Besides the salaries for the battery of social workers who regularly called on the house, the public spending includes a subsidized housing allowance, food stamps, court-appointed public defenders, and the $56 paternity test that a judge ordered one of the fathers of Liquarry's mother's other children to undergo for an out-of-wedlock child with another woman.
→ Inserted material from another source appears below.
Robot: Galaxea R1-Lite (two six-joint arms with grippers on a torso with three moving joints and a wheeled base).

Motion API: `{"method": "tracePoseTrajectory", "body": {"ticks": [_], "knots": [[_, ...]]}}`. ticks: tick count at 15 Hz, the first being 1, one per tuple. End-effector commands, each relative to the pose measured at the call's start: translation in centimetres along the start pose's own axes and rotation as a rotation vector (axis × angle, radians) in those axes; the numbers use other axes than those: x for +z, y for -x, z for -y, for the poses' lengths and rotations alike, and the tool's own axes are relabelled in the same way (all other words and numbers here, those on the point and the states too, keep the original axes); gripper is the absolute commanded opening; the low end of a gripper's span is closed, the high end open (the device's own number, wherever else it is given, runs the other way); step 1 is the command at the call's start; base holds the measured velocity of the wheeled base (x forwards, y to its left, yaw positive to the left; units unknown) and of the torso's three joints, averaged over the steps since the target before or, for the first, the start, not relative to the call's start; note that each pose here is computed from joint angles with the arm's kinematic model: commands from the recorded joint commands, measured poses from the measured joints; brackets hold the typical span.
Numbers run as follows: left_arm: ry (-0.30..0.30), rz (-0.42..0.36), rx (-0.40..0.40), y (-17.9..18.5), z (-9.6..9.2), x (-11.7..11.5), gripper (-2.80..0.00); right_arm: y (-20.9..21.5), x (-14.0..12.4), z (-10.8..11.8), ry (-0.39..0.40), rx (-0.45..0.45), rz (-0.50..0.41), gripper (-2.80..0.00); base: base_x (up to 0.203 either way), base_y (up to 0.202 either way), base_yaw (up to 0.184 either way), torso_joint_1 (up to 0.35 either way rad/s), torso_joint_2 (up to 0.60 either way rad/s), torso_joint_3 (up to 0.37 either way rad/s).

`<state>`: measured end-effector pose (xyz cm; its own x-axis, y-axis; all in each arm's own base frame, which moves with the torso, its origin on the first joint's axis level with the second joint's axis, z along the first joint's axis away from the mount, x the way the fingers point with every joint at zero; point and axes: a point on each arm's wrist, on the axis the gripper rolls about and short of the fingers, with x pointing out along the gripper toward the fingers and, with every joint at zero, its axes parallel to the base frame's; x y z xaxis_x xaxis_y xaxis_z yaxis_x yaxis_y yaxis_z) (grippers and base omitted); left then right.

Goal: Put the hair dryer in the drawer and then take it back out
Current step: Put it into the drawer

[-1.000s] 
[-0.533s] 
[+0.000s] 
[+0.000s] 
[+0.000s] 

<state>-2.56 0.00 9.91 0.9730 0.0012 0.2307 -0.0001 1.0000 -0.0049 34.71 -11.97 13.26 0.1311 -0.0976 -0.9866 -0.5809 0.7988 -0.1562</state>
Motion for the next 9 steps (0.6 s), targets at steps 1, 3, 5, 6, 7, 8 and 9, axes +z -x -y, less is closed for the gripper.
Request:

The other half of the total went to the costs of prosecuting and imprisoning family members. Taxpayers spent an estimated $30,000 on a double-homicide trial for the father of two of Liquarry's half siblings in October -- he was acquitted -- as well as dozens, maybe hundreds of hours worth of police work on cases that involved family members. When the Boston Herald admonished the family last month for costing the public $10,000 in needless investigative work because Liquarry's mother, Lakeisha Gadson, falsely reported that her son had been shot by home invaders, police and social service officials knew the bigger story. The family had been tearing through $10,000 in public resources every couple of weeks for a long time."

Egad--this is the Globe?

· Crime and statistics

Comments

It's easier to blame the NRA, rather than almost 50 years of failed social engineering.

By the way, isn't possession of guns illegal in Boston?

Posted by: patch at August 5, 2007 05:50 PM

Par for the course for these fecal-tinted feral parasites.